[Problem to work on]: Output all the data exactly as it appears below.

[Collected material]:
»»
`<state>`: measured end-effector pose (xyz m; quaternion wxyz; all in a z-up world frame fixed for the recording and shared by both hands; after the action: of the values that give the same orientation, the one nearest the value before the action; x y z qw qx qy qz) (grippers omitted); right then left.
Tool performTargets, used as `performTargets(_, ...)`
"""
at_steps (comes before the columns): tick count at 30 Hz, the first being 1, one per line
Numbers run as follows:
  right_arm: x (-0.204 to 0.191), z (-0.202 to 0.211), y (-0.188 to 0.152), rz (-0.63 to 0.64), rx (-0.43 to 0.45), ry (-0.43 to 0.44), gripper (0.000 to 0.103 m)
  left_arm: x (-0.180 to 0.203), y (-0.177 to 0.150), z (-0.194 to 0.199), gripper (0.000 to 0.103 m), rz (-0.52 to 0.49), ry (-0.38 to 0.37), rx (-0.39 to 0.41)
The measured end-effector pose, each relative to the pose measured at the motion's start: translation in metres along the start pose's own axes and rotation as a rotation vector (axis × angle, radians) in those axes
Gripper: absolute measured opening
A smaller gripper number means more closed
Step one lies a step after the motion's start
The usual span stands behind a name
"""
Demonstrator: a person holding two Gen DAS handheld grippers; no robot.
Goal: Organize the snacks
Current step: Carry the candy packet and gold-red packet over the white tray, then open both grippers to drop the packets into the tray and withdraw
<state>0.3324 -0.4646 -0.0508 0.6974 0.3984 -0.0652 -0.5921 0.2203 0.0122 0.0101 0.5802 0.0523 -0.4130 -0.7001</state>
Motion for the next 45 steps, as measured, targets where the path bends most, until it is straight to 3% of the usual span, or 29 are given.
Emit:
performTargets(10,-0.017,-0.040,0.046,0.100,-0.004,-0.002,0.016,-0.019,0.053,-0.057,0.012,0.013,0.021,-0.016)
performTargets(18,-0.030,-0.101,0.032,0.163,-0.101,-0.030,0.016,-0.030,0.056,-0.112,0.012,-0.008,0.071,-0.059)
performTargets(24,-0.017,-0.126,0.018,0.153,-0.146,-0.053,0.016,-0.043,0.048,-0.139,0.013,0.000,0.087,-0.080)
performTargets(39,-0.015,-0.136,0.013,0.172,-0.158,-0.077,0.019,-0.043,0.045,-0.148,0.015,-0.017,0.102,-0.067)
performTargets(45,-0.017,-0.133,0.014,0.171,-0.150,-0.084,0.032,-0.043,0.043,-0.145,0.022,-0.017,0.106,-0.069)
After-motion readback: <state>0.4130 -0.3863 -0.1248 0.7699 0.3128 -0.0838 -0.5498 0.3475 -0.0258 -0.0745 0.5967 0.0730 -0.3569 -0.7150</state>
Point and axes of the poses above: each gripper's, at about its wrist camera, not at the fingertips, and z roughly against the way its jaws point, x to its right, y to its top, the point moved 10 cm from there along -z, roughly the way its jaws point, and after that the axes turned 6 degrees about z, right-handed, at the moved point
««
[Your solution]:
`<state>`: measured end-effector pose (xyz m; quaternion wxyz; all in a z-up world frame fixed for the recording and shared by both hands; after the action: of the values that give the same orientation, the one nearest the value before the action; x y z qw qx qy qz) (grippers omitted); right then left.
Tool performTargets, used as `performTargets(_, ...)`
"""
at_steps (comes before the columns): tick count at 30 Hz, the first being 1, one per line
Numbers run as follows:
  right_arm: x (-0.204 to 0.191), z (-0.202 to 0.211), y (-0.188 to 0.152), rz (-0.63 to 0.64), rx (-0.43 to 0.45), ry (-0.43 to 0.44), gripper (0.000 to 0.103 m)
  left_arm: x (-0.180 to 0.203), y (-0.177 to 0.150), z (-0.194 to 0.199), gripper (0.000 to 0.103 m), rz (-0.52 to 0.49), ry (-0.38 to 0.37), rx (-0.39 to 0.41)
The measured end-effector pose, each relative to the pose measured at the motion's start: translation in metres along the start pose's own axes and rotation as a rotation vector (axis × angle, radians) in those axes
Gripper: absolute measured opening
A smaller gripper number means more closed
Step one lies a step after the motion's start
The usual span stands behind a name
"""
Demonstrator: a person holding two Gen DAS handheld grippers; no robot.
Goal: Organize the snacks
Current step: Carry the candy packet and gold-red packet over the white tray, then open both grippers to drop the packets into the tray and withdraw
<state>0.3324 -0.4646 -0.0508 0.6974 0.3984 -0.0652 -0.5921 0.2203 0.0122 0.0101 0.5802 0.0523 -0.4130 -0.7001</state>
Motion for the next 45 steps, as measured, targets where the path bends most, until it is straight to 3% of the usual span, or 29 are given.
Emit:
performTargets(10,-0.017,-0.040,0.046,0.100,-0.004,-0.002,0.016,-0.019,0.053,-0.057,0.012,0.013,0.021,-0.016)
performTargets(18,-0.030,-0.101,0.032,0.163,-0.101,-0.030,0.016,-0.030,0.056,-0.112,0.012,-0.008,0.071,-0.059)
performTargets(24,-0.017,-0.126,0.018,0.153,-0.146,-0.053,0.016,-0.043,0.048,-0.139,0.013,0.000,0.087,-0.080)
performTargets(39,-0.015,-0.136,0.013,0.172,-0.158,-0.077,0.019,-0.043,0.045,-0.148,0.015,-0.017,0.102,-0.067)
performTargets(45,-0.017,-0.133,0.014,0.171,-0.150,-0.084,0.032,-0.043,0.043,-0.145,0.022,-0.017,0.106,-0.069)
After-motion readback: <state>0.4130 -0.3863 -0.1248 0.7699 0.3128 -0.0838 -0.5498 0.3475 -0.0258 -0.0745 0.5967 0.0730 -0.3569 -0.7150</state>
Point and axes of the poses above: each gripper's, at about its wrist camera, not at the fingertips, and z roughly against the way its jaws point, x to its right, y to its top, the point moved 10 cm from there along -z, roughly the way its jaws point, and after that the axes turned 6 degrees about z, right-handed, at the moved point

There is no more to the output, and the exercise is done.